PROSERPINA
Divinità romana, corrispondente alla greca Persefone (v.), della qual parola, anzi, il nome di P. non è che una derivazione e un adattamento fonetico; benché gli antichi (cfr. Varrone, De lingua lat., V, 68) lo facessero derivare da proserpĕre. Quando e come il culto e il nome di P. siano arrivati a Roma e nel Lazio, non si può stabilire con sicurezza. Una leggenda (riferita da Valerio Massimo, II, 4, 5) raccontava come il culto di Dite (v.) e di P. fosse stato istituito, durante una pestilenza, da un tal Valerio, in un luogo, chiamato Tarentum, presso il Campo di Marte: d'altra parte, una relazione storica fededegna (conservata da Varrone e da Livio) c'informa che, nell'anno 249 a. C., in un periodo, cioè, assai critico della prima guerra punica, essendosi consultati, in seguito ad insoliti prodigi, i libri sibillini, questi ordinarono che, per tre notti consecutive, venisse offerto un sacrificio a Dite e a P. Fu questa l'origine dei ludi Tarentini, ossia dei ludi saeculares, ordinati secondo il rito greco.

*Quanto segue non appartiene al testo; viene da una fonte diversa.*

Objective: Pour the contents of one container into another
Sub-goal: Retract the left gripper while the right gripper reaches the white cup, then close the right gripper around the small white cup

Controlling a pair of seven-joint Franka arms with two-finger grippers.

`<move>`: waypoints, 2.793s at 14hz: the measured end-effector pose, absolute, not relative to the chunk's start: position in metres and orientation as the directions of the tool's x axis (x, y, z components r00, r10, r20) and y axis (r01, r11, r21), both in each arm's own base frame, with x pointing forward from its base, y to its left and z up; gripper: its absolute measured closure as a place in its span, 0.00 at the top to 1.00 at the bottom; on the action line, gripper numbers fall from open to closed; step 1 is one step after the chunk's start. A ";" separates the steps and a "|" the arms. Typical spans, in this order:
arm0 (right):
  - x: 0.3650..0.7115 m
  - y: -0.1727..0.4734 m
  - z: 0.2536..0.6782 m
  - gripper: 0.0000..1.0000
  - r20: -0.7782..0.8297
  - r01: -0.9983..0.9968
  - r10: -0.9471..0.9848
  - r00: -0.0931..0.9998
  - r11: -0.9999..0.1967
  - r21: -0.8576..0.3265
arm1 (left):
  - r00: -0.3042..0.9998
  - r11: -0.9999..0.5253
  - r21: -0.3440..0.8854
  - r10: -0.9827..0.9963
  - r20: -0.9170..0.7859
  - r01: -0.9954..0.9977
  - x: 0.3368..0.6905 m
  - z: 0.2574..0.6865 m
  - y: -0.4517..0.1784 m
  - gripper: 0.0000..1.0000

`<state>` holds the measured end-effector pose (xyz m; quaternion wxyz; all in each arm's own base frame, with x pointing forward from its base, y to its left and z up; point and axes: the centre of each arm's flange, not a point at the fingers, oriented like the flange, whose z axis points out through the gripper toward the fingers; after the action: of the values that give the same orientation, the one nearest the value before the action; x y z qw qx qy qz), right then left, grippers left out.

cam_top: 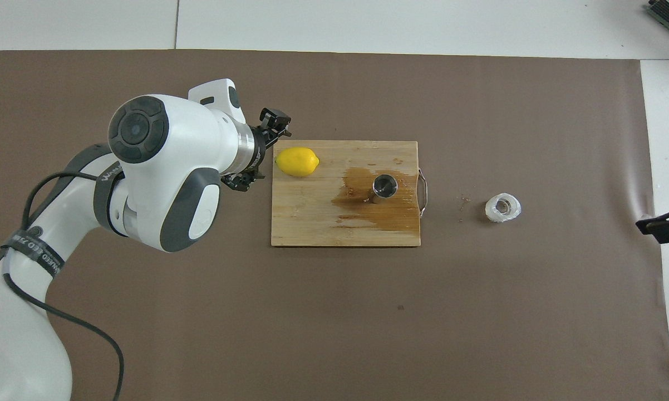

Infatti venne allora stabilito, sempre per indicazione dei libri sibillini, che tra una celebrazione dei giuochi e quella successiva dovesse correre un determinato spazio di tempo, e cioè un saeculum (v. ludi, XXI, p. 595; secolo).
Se pertanto è probabile che così la leggenda riferita da Valerio Massimo come i supposti giuochi secolari che, secondo la medesima tradizione, si sarebbero celebrati nel 449 e nel 348 a. C., non siano che invenzioni annalistiche, destinate ad anticipare la data d'istituzione di quei ludi, altrettanto probabile sembra, però, che il culto delle due divinità greche dell'oltretomba sia stato importato a Roma prima del 249 a. C. e che questa data corrisponda piuttosto all'inizio di un nuovo periodo di sviluppo di esso, con la celebrazione dei primi ludi tarentini.
Come è evidente che si tratta di divinità e di culto greco trasferiti nel Lazio, altrettanto evidente appare che patria di questo culto dové essere la città di Taranto, dalla quale i giuochi ebbero appunto il loro nome. Se si accetta la recente ed assai convincente ipotesi di un moderno studioso (Altheim), si possono ritenere ormai identificati l'origine, il tempo e il modo d'introduzione del rito greco dei ludi secolari: da Taranto esso sarebbe passato, ancora nel sec. V, nell'Apulia, donde circa due secoli più tardi sarebbe stato introdotto in Roma. In ogni modo, i Romani rimasero così consci dell'origine greca della dea P., che ritennero necessario chiarirne, in certo modo, l'aspetto e il significato, identificandola alla indigena Libera (v. libero e libera).
Un vero e proprio culto di P., al difuori del rito greco dei ludi secolari, si può dire che non si sia mai avuto a Roma; e tanto meno penetrò la dea nella religione e nelle credenze popolari. Molto frequentemente compare invece nella poesia; ma soltanto in figura della greca Persefone. Nei ludi secolari le si sacrificava, all'ara eretta presso il cosiddetto Tarentum, una vacca bruna (hostia furva); né risulta che, oltre a questo altare, la dea abbia mai avuto altro luogo di culto in Roma.
Assai rare sono anche le epigrafi votive col nome di P.: in una, del territorio di Roma (Corp. Inscr. Lat., VI, 508), è ricordata una sacerdos Matris deum et Proserpinae; da altre apprendiamo l'esistenza di un'ara e di una statua di P. a Vibo Valentia (X, 39) e di un tempio di P. a Malta (X, 7494).
Nella Spagna, P. fu identificata con la dea indigena Ataecina (o Adaegina).
Bibl.: J.B. Carter, in Roscher, Lexicon der griech. und röm. Mytologie, III, col. 3141 segg.; G. Wissowa, Religion und Kultus der Römer, 2ª ed., Monaco 1912, p. 309 segg.; F. Altheim, Terra Mater. Untersuchungen zur altitalischen Religions gegeschichte, Giessen 1931, p. i segg.; id., Römische Religionsgeschichte, Berlino-Lipsia 1931-33, II, p. 114 segg.